When ComputeXidHorizons() was called before MyDatabaseOid is set,
e.g. because a dead row in a shared relation is encountered during
InitPostgres(), the horizon for normal tables was computed too
aggressively, ignoring all backends connected to a database.
During subsequent pruning in a data table the too aggressive horizon
could end up still being used, possibly leading to still needed tuples
being removed. Not good.
This is a bug in
dc7420c2c92, which the test added in
94bc27b5768 made
visible, if run with force_parallel_mode set to regress. In that case
the bug is reliably triggered, because "pruning_query" is run in a
parallel worker and the start of that parallel worker is likely to
encounter a dead row in pg_database.
The fix is trivial: Compute a more pessimistic data table horizon if
MyDatabaseId is not yet known.
Author: Andres Freund
Discussion: https://postgr.es/m/
20201029040030.p4osrmaywhqaesd4@alap3.anarazel.de
* the shared horizon.
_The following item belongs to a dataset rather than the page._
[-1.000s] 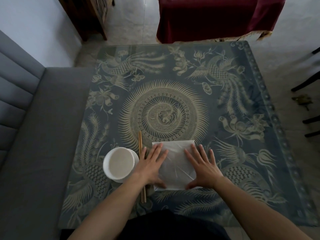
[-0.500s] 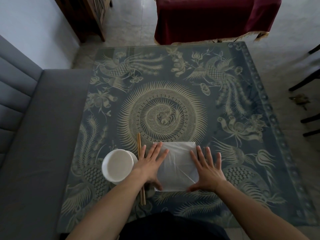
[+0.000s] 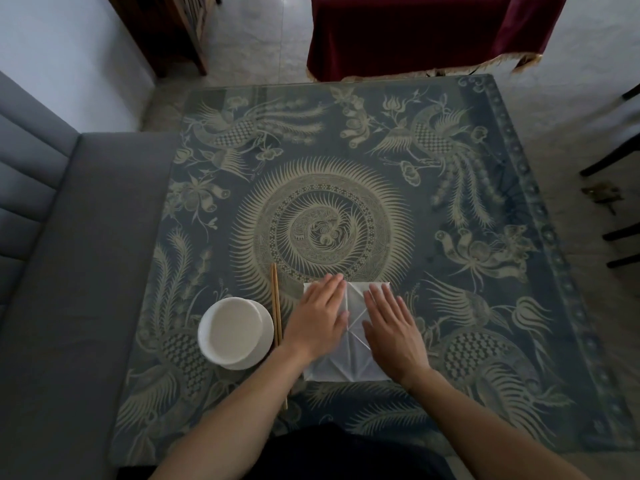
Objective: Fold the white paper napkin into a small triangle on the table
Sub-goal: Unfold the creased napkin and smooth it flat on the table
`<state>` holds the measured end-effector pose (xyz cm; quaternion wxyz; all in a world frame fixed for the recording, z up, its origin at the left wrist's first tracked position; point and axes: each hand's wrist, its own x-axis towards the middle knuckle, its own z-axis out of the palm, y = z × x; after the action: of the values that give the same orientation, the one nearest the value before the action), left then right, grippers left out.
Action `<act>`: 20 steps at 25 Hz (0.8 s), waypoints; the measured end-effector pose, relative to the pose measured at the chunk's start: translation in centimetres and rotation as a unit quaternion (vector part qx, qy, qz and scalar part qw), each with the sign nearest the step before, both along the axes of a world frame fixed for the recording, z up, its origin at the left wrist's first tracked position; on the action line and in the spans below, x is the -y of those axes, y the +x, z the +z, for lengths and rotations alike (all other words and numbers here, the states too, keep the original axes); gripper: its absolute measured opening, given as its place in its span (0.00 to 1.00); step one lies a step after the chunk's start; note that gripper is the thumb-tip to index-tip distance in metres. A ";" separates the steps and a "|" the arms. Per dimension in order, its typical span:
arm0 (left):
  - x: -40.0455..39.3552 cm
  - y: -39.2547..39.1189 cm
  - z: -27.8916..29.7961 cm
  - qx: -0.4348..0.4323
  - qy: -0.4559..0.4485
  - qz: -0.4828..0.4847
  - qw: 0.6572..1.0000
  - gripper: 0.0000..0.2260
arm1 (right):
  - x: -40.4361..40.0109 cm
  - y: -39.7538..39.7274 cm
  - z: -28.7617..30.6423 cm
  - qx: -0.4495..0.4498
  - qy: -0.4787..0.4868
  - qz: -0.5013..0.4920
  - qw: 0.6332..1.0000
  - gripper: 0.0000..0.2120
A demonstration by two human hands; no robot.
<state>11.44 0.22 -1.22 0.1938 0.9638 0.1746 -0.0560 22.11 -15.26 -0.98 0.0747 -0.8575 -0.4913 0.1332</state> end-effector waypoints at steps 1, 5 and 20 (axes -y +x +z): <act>1.3 0.1 -0.6 0.031 -0.003 0.006 1.000 0.25 | -0.6 -0.6 -0.4 -0.003 0.011 0.004 1.000 0.25; 4.0 -0.4 -3.4 0.043 0.008 0.072 0.996 0.24 | -1.4 -2.0 -2.5 -0.020 -0.003 0.018 1.000 0.26; 2.1 -2.6 -5.1 -0.065 0.077 0.040 0.994 0.32 | 0.9 -1.1 -5.1 0.003 -0.065 -0.043 0.997 0.38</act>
<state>8.79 -1.87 -6.29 0.1091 0.9625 0.2287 -0.0974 21.05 -16.19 -6.09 0.0231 -0.8812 -0.4447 0.1586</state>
But in recovery we cannot compute an accurate
* per-database horizon as all xids are managed via the
* KnownAssignedXids machinery.
+ *
+ * Be careful to compute a pessimistic value when MyDatabaseId is not
+ * set. If this is a backend in the process of starting up, we may not
+ * use a "too aggressive" horizon (otherwise we could end up using it
+ * to prune still needed data away). If the current backend never
+ * connects to a database that is harmless, because
+ * data_oldest_nonremovable will never be utilized.
*/
if (in_recovery ||
- proc->databaseId == MyDatabaseId ||
+ MyDatabaseId == InvalidOid || proc->databaseId == MyDatabaseId ||
proc->databaseId == 0) /* always include WalSender */
{
h->data_oldest_nonremovable =